At what angle is an object launched if its initial vertical speed is 3.75 m/s and its initial horizontal speed is 4.50 m/s?
tanA = 3.75/4.5 = 0.8333,
A = 39.8 deg.
To find the launch angle, we can use the trigonometric relationships between the horizontal and vertical components of the velocity.
Let's assume the launch angle as θ.
The vertical component of the velocity is given by:
v_y = v_initial * sin(θ)
The horizontal component of the velocity is given by:
v_x = v_initial * cos(θ)
Given that the initial vertical speed is 3.75 m/s and the initial horizontal speed is 4.50 m/s, we can set up the following equations:
3.75 = v_initial * sin(θ) (Equation 1)
4.50 = v_initial * cos(θ) (Equation 2)
To solve for θ, we can divide Equation 1 by Equation 2:
3.75 / 4.50 = (v_initial * sin(θ)) / (v_initial * cos(θ))
0.833 = tan(θ)
Now, we can take the inverse tangent (or arctan) of both sides to find the launch angle:
θ = arctan(0.833)
Using a calculator, we find:
θ ≈ 39.8 degrees
Therefore, an object is launched at an angle of approximately 39.8 degrees.
To determine the angle at which the object is launched, we can use trigonometry.
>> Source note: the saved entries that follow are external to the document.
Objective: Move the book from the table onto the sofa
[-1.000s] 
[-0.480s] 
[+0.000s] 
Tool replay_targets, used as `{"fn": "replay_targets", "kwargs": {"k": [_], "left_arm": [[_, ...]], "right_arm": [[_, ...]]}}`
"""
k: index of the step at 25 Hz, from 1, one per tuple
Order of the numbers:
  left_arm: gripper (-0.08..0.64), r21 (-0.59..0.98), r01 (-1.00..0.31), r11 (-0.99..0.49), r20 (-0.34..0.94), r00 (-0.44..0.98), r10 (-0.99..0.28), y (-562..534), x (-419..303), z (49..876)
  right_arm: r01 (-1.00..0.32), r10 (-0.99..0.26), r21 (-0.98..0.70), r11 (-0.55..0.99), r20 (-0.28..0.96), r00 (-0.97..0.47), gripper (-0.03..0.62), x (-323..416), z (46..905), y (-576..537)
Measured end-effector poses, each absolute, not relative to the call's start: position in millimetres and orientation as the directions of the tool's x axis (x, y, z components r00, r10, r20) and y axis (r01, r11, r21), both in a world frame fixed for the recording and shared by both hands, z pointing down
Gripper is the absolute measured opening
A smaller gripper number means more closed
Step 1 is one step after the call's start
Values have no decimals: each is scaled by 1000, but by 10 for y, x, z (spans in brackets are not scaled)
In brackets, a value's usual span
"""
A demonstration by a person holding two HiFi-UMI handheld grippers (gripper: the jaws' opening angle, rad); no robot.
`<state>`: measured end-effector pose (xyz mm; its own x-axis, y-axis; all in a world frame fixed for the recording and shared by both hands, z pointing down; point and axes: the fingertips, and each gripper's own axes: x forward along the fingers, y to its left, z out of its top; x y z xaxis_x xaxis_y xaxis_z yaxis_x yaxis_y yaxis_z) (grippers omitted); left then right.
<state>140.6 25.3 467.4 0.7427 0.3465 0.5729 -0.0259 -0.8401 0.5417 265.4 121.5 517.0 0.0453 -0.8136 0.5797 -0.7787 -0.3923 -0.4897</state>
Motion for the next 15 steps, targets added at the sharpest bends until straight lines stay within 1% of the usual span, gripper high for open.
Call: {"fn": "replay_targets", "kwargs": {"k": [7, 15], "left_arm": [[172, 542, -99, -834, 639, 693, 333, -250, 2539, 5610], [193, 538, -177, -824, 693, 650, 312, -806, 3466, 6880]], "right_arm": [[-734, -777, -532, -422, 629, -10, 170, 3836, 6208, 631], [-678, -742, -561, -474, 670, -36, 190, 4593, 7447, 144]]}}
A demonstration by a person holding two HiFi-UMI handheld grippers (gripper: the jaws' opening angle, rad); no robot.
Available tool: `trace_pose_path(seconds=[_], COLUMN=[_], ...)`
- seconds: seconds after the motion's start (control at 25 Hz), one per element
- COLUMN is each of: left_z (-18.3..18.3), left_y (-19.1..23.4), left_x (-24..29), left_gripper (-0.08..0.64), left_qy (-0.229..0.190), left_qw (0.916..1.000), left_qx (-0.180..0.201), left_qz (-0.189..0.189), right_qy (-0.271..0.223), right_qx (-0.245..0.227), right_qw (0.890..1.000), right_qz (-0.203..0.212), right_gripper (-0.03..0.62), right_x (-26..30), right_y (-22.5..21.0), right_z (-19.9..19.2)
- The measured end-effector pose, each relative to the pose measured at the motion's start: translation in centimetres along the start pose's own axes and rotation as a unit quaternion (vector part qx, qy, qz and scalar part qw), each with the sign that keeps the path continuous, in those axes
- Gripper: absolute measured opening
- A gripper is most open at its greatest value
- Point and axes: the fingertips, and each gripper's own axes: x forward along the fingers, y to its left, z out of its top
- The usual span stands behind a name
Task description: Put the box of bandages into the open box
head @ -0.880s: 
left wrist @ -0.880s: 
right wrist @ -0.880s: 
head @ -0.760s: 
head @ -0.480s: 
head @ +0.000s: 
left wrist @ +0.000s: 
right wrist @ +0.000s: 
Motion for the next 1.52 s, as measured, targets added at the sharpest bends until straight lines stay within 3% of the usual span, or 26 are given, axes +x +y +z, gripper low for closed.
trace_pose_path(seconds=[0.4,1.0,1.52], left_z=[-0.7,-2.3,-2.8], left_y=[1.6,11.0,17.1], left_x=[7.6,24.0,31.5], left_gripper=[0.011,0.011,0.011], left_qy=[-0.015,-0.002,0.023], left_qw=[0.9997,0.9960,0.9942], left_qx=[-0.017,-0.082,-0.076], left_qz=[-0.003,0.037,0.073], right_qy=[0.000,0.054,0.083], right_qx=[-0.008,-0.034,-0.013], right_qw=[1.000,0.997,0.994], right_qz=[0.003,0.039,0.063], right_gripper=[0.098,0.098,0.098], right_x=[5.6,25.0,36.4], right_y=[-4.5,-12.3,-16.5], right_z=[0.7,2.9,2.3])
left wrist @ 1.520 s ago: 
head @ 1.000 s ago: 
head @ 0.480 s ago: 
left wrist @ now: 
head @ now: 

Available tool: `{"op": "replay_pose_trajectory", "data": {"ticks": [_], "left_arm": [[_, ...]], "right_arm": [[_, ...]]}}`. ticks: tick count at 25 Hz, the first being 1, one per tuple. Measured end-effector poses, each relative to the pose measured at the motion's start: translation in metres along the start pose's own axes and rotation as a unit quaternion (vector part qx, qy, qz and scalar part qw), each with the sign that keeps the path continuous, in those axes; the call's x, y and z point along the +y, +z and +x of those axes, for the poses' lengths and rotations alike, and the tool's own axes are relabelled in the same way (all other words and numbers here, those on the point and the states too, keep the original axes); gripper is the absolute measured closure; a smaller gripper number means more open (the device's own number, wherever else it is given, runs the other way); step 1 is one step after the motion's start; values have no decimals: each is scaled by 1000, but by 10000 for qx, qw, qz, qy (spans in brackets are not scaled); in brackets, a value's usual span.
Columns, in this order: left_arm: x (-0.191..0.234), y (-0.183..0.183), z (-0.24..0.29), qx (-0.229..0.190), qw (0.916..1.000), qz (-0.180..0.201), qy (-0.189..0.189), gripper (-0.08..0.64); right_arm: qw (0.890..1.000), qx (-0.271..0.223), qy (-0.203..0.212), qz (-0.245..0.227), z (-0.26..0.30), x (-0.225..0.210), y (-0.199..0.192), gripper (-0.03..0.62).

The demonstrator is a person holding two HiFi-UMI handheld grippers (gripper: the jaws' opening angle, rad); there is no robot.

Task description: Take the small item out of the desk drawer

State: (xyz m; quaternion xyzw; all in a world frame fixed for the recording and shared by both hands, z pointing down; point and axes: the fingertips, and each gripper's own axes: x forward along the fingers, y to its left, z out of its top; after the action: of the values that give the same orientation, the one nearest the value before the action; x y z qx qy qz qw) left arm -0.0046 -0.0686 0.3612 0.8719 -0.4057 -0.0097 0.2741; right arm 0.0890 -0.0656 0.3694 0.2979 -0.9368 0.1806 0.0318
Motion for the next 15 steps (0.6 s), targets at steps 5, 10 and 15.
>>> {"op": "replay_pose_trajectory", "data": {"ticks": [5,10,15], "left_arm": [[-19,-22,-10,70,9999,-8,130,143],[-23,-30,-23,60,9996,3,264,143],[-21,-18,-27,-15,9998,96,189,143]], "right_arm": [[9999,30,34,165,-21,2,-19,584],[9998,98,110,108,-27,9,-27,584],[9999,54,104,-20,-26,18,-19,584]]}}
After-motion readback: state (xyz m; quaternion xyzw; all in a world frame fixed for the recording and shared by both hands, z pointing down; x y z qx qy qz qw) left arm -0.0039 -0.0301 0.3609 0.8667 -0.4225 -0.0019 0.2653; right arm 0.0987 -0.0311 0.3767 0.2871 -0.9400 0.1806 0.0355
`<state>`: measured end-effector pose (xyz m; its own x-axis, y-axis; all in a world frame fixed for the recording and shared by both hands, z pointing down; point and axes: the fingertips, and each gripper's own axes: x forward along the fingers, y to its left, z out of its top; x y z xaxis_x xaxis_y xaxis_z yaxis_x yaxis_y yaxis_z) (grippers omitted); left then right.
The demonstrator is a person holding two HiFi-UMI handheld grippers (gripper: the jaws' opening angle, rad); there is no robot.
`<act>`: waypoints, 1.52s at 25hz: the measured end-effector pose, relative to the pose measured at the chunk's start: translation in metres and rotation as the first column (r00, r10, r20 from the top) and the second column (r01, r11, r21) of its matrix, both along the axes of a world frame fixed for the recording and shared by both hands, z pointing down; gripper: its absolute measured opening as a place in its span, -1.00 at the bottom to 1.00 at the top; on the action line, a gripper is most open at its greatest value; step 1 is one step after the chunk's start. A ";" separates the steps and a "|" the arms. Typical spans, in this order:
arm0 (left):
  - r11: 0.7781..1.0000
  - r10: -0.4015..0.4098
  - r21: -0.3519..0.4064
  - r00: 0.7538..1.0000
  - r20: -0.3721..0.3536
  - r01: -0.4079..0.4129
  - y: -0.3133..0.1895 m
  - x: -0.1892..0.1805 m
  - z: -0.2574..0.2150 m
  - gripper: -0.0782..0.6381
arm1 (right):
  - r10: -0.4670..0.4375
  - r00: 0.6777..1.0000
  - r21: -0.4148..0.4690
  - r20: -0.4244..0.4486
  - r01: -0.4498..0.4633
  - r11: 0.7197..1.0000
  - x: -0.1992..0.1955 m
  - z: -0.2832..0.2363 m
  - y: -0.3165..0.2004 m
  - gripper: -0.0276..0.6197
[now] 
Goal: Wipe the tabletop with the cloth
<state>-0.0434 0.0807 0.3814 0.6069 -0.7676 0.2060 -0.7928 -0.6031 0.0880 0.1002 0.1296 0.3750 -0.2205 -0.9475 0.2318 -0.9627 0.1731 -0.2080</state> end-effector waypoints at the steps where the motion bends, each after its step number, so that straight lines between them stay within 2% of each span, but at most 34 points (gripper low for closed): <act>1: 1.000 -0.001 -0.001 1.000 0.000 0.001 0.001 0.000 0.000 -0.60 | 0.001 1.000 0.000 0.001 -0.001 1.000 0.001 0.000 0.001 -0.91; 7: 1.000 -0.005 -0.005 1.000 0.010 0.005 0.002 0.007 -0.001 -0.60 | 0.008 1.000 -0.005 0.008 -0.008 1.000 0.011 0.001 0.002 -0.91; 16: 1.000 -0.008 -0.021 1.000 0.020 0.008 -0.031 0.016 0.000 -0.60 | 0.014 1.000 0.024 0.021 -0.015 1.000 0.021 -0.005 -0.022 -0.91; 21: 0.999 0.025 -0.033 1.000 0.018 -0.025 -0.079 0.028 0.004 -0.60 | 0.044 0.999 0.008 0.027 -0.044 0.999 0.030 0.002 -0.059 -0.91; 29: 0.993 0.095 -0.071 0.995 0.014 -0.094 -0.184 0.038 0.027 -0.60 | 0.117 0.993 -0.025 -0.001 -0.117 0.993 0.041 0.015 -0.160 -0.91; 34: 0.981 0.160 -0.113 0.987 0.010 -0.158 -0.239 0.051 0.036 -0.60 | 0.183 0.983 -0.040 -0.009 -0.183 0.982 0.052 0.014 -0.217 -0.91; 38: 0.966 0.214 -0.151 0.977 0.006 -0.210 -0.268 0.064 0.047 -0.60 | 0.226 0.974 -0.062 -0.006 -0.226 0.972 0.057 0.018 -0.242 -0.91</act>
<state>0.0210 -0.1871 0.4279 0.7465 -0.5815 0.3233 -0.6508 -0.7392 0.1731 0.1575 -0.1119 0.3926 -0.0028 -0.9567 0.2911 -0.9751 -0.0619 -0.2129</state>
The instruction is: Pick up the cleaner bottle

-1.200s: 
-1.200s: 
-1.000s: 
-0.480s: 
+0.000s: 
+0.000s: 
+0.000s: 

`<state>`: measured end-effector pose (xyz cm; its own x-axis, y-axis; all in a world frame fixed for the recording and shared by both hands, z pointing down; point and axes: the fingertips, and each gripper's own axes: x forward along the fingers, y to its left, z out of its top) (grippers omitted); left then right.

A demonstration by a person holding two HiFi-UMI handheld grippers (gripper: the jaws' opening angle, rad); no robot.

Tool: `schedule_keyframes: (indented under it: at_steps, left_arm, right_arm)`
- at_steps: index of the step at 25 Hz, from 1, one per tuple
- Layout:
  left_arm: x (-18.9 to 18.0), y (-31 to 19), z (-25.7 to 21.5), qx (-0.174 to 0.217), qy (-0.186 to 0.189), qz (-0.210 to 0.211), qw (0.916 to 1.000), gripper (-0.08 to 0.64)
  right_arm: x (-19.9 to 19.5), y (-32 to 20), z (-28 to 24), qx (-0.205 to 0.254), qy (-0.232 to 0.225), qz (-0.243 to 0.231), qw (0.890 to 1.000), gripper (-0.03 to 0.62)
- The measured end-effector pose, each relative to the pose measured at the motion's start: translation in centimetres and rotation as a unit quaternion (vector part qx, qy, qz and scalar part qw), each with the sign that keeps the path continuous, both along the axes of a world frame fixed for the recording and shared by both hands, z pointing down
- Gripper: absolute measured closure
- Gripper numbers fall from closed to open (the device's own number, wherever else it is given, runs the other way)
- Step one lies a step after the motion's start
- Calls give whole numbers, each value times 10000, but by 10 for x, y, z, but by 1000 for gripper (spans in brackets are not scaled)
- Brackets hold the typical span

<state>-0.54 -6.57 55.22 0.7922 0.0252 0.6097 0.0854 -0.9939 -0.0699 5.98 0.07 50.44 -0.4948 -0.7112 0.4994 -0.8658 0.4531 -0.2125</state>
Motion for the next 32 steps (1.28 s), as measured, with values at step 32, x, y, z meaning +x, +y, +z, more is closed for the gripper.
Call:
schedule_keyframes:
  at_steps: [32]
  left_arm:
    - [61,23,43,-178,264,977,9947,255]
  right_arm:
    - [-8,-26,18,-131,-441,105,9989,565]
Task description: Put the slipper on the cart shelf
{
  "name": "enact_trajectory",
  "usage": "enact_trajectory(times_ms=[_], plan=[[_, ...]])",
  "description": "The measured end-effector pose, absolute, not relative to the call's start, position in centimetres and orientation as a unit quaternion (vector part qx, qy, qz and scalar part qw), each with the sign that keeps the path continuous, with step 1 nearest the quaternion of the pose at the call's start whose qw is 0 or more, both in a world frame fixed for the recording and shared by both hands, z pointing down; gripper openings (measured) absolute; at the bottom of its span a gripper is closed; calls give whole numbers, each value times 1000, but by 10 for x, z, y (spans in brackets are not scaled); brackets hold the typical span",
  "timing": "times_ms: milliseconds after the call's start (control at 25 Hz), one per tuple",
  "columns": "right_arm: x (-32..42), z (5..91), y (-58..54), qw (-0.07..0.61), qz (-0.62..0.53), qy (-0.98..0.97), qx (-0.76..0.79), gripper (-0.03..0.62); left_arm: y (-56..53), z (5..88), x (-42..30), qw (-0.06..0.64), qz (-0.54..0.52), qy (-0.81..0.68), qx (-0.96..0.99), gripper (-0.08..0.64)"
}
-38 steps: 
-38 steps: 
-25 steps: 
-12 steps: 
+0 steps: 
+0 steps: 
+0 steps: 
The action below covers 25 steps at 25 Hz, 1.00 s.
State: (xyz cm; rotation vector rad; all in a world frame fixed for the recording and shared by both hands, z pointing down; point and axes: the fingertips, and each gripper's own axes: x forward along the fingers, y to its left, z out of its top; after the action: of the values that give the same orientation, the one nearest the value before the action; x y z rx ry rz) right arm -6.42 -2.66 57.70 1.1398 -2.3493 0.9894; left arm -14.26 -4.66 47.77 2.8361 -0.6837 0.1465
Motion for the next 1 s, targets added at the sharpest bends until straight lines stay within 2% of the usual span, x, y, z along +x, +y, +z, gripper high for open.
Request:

Given the initial vertical speed (Vy) and initial horizontal speed (Vx), we can use the formula:
tan(θ) = Vy / Vx
where θ is the launch angle.
First, plug in the given values:
tan(θ) = 3.75 m/s / 4.50 m/s
Now, we can calculate the angle by taking the inverse tangent (arctan) of both sides of the equation:
θ = arctan(3.75 m/s / 4.50 m/s)
Using a scientific calculator, compute the arctan:
θ ≈ 38.66 degrees
Therefore, the object is launched at an angle of approximately 38.66 degrees.